The program reads ESIS produced by nsgmls (or other SGML parsers) from standard input. Currently the document element must be Book, otherwise the results are undefined.
Its output, the converted Texinfo document, is written to standard output.
The file basename.refs will also be created, which contains all the nodes in the document and their immediate 'child' nodes. As node processing always require forward references, docbook2texi must be run twice for each document: the first time to build the references, and the second to actually generate a valid document.
The SGMLSpm package from CPAN. This package includes the sgmlspl script that is also needed. |
Trying docbook2man on non-DocBook or non-conformant SGML results in undefined behavior. :-)
This program is a slow, dodgy Perl script.
This program does not come close to supporting all the possible markup in DocBook, and may produce wrong output in some cases with supported markup.
Come up with a good block element model. I.e. fix nested blocks handling for once and for all. Also applies to docbook2man. This is partially done.
How the hell do you represent a backslash (\) in Texinfo!!@? I've tried \\ but TeX complains about it.
Fix breakages found in the test documents.
Add new element handling and fix existing handling. Be robust.
Make it faster. I think most of the speed problems so far is with parsing ESIS. Rewrite SGMLS.pm with C and/or get input directly from SP.
There are some dependencies on elements occurring when they are actually optional (according to the DTD). We need to fix that (preferably) or prominently state the requirements.
Do something with the *Info (and ArtHeader elements.
Allow other more common document elements.
Separate out node referencing to a separate script. Not only would it make it faster/easier to maintain because it's separate from the main code, but also I would like it to evolve into an automatic DocBook ToC generator.
Make Texinfo output look nicer. Or is Texinfo just plain ugly?
Copyright (C) 1998-1999 Steve Cheng <steve@ggi-project.org>
This program is free software; you can redistribute it and/or modify it under the terms of the GNU General Public License as published by the Free Software Foundation; either version 2, or (at your option) any later version.
You should have received a copy of the GNU General Public License along with this program; see the file COPYING. If not, please write to the Free Software Foundation, 675 Mass Ave, Cambridge, MA 02139, USA.

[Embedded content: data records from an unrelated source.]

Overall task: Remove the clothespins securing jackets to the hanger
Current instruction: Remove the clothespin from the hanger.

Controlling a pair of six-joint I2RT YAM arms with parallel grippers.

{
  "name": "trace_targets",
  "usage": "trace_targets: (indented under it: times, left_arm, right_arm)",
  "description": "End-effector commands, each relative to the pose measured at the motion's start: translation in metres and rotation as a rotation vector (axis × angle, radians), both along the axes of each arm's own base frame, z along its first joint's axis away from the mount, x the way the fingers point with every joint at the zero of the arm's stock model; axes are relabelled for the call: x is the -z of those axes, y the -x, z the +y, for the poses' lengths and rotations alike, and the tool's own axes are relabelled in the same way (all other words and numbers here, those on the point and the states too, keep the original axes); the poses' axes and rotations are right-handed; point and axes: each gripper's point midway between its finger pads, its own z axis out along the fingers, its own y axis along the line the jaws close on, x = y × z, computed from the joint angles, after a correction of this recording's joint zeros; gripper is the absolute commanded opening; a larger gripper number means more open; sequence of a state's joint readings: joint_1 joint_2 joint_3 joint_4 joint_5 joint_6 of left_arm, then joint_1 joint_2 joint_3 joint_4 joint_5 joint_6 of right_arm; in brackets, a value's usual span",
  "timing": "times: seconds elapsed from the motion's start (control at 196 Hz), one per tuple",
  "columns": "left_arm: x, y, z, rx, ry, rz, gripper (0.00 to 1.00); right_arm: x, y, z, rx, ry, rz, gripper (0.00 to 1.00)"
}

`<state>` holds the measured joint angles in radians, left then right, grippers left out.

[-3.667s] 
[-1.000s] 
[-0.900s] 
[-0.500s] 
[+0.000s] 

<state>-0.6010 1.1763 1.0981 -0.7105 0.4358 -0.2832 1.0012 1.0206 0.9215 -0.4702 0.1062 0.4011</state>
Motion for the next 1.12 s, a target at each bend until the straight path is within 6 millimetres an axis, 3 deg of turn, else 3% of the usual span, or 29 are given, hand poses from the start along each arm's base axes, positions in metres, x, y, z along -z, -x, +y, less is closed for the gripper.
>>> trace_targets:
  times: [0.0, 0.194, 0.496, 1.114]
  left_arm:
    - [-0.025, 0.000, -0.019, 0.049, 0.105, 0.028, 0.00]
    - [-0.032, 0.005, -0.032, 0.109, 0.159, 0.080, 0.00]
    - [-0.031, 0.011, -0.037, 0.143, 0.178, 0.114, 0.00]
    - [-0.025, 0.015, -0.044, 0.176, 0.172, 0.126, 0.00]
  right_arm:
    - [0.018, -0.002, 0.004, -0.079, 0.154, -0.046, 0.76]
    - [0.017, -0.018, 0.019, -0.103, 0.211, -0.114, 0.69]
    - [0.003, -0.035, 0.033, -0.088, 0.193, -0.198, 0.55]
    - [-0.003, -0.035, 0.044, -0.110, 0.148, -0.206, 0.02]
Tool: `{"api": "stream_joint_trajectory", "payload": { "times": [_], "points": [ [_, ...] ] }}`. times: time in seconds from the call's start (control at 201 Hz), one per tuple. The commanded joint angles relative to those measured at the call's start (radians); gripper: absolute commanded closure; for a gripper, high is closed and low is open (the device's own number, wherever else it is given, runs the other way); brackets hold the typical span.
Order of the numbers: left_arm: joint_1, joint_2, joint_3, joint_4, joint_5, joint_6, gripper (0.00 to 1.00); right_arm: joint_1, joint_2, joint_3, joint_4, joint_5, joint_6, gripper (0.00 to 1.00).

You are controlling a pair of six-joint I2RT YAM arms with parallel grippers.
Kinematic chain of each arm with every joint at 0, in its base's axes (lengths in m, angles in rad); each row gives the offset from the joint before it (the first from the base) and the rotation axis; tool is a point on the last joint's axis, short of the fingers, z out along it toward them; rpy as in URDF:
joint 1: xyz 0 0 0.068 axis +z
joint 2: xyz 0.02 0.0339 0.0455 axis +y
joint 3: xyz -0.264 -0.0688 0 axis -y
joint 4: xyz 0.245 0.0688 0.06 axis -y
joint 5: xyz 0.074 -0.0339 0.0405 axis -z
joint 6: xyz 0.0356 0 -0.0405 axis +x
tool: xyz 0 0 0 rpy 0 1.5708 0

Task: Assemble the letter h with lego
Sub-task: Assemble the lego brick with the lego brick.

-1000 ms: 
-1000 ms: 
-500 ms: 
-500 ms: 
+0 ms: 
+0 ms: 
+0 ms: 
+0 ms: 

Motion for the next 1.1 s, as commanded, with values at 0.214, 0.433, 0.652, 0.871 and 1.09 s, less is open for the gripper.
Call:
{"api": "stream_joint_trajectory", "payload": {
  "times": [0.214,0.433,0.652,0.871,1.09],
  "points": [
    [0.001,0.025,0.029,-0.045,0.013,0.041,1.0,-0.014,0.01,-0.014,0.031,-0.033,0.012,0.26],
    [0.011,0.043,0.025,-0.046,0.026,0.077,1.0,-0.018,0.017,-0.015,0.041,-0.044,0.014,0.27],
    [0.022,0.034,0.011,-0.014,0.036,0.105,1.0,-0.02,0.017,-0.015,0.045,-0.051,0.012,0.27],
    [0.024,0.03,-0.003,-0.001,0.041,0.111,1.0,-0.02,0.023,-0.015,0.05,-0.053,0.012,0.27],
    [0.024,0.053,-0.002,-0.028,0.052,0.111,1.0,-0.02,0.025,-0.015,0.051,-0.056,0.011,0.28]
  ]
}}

Primary reason: I know much more Perl than I do about the other alternatives (and that isn't much).
When I first looked, Python doesn't have any SGML modules, so I did not use it at first. Not that Perl's SGML modules are optimal but they do work. Both languages have comprehensive XML support, but that would require people to use XML or convert from SGML to XML.

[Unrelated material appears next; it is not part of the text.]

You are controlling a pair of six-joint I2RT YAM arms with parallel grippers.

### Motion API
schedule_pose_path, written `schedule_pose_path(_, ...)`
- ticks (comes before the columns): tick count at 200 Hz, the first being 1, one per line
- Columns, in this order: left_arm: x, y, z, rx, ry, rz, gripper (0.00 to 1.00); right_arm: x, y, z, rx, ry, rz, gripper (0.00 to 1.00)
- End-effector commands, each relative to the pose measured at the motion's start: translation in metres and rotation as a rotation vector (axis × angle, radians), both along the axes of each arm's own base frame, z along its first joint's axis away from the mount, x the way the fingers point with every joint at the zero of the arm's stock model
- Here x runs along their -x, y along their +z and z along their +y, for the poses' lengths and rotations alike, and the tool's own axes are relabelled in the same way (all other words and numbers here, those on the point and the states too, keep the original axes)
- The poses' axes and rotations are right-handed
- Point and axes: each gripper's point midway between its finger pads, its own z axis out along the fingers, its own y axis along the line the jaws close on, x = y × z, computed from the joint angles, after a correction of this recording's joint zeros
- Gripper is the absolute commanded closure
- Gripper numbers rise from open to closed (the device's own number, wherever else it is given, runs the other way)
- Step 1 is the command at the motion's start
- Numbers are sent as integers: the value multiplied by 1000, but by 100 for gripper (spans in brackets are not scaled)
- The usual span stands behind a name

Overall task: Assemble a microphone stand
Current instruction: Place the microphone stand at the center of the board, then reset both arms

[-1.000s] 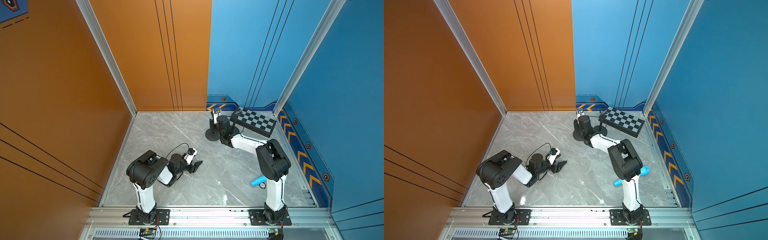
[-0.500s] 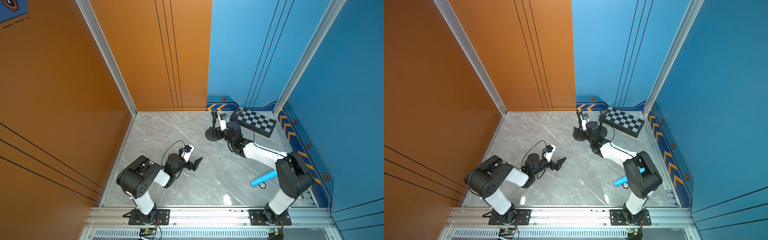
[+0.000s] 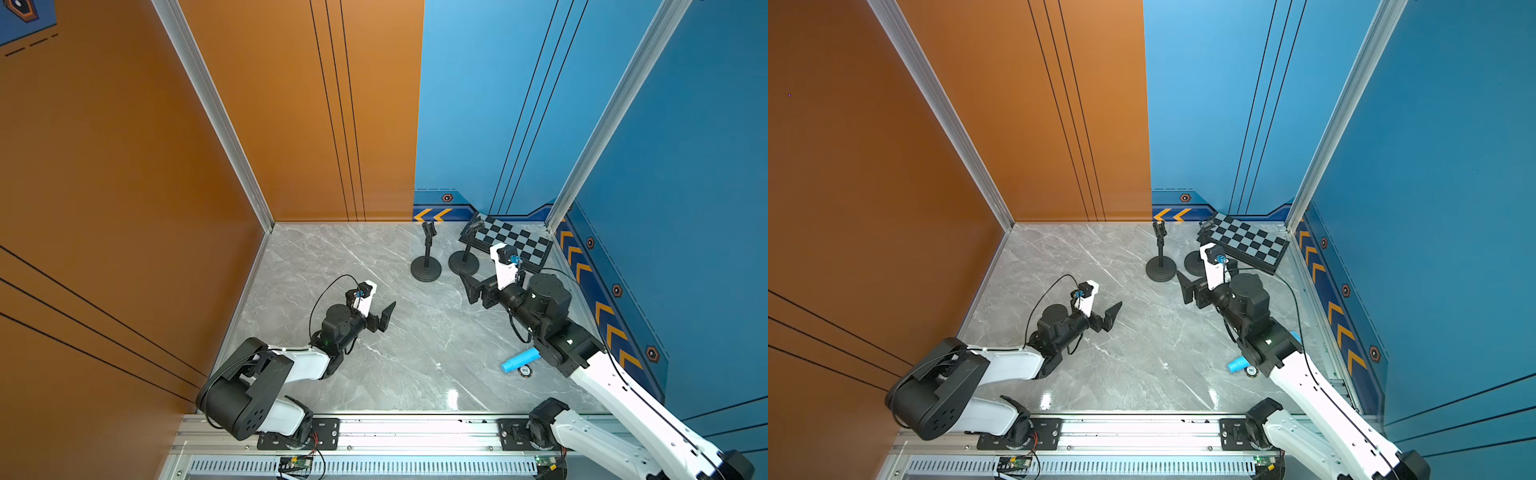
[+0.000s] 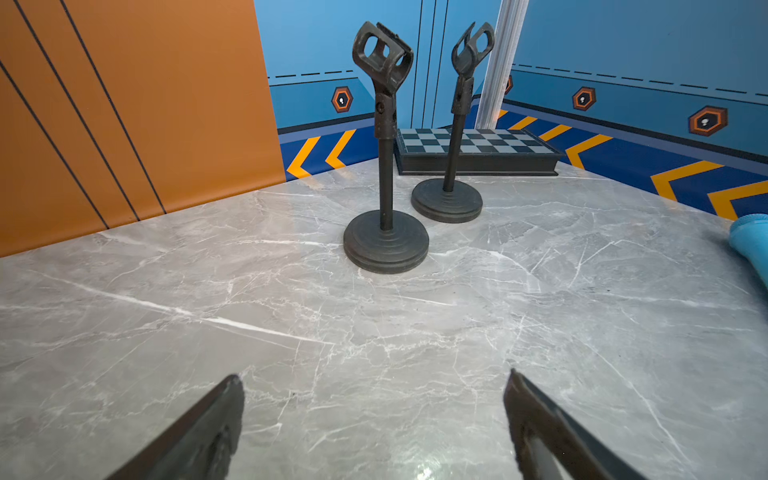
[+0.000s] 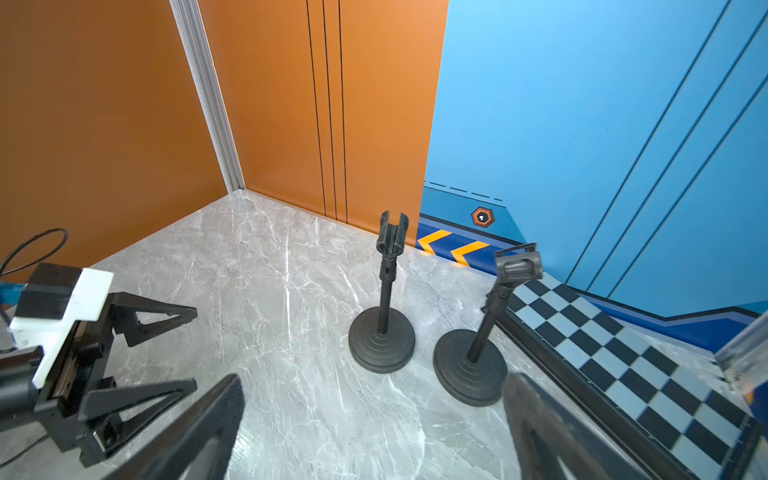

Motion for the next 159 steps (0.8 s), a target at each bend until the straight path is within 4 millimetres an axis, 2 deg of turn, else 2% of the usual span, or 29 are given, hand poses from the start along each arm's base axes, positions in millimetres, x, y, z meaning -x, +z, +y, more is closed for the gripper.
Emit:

DSSSL is geared towards transformation to SGML, which the target formats are not.
For docbook2man, DSSSL and Python would still have the same contorted code to cope with roff idiosyncrasies, more clean in terms of syntax but harder to write for lazy people like me.
I am aware that the current Perl SGMLSpm-based solution is not scaleable and relatively hard to hack/customize. In the future there maybe other solutions.

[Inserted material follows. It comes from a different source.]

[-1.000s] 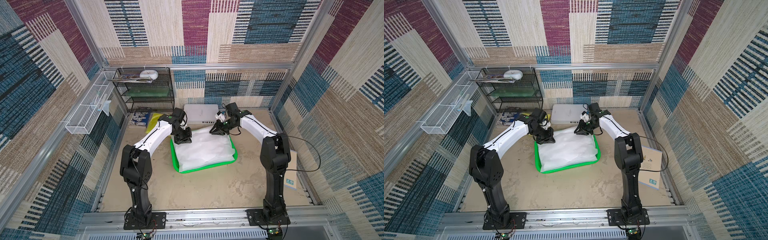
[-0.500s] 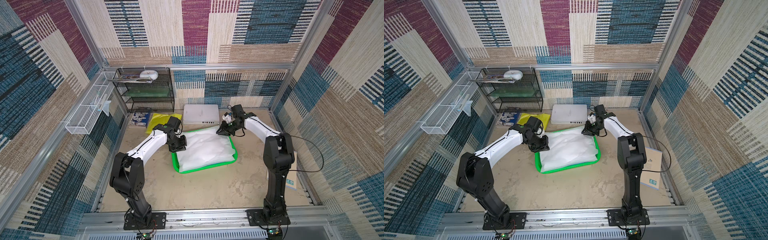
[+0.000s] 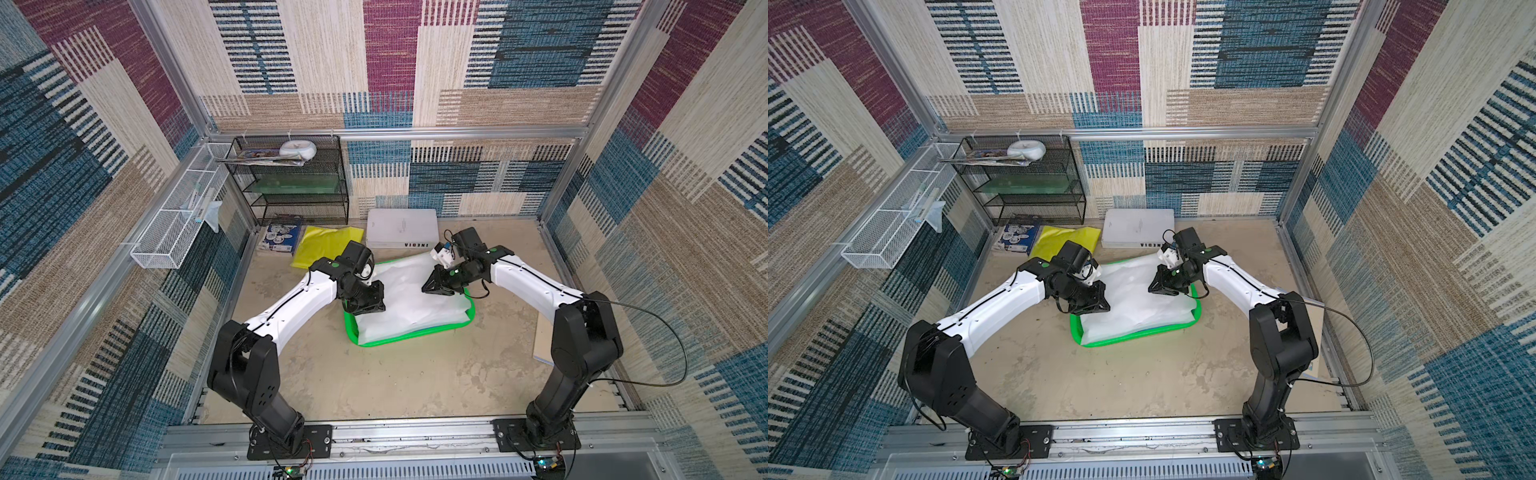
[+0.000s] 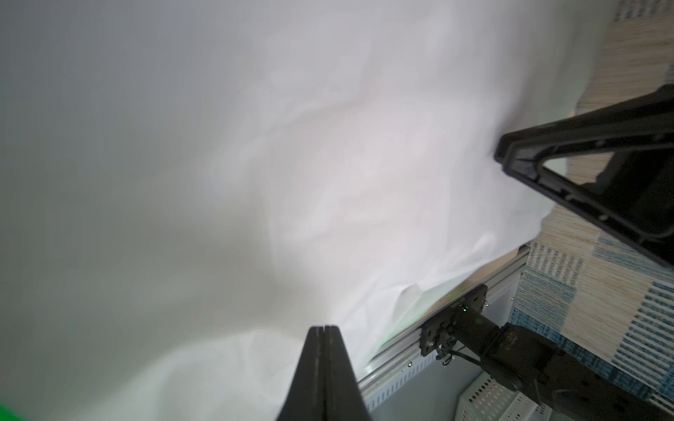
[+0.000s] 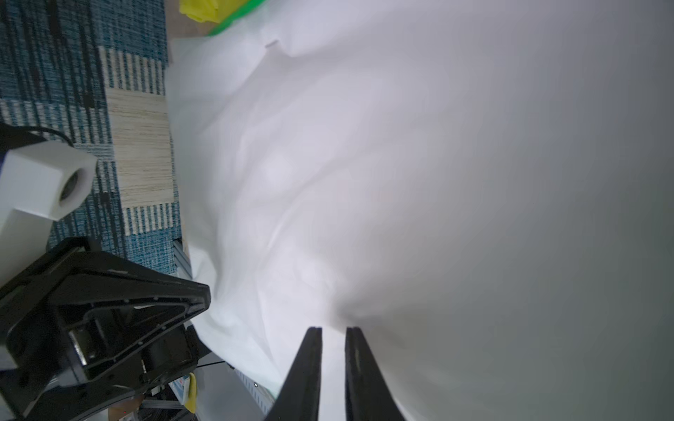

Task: Put the folded raincoat in the basket
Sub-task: Place the raincoat in the basket.

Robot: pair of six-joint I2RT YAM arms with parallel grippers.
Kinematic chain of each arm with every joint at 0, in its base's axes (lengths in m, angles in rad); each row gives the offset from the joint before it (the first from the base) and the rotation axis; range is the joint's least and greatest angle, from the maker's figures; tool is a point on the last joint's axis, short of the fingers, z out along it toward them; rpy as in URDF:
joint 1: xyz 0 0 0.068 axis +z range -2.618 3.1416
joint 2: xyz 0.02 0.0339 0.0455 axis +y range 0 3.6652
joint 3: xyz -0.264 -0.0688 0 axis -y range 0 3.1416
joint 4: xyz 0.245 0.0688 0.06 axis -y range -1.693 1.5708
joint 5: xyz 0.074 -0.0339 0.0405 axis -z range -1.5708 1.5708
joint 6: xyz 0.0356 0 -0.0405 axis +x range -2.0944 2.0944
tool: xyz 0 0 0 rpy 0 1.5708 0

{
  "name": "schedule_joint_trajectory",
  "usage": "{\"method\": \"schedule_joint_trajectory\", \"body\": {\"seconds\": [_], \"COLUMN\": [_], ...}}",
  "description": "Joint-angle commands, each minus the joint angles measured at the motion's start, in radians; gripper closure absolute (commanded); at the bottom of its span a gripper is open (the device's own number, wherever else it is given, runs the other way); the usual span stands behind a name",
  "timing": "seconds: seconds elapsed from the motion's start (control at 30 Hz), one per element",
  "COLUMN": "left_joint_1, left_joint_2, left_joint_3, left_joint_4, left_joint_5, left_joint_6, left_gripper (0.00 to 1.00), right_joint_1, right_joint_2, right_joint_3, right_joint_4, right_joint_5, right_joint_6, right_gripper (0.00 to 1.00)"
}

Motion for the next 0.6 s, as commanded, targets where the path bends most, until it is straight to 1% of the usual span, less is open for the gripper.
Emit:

Simple: it doesn't work. It fails horribly with added whitespace and is another one of those extremely-limited-functionality scripting languages. It's got a tree model and relatively fast but isn't hackable.
I agree, particularly docbook2texi. I'm currently working on a tree-based conversion (using XML and DOM). Basically stylesheets in Perl. It will be robust and allow as much customization as possible, and will be modularized.
Using XML means documents in SGML have to be converted, but cursory tests show that on-the-fly-SGML->XML+expat+DOM, is at about the same speed as SGMLSpm or even faster. However XML and XML tools are easier to use and have more functionality.
I have tried Python this time, and it is a cleaner language, but unfortunately it is way too slow with XML+DOM parsing. So I stick with Perl.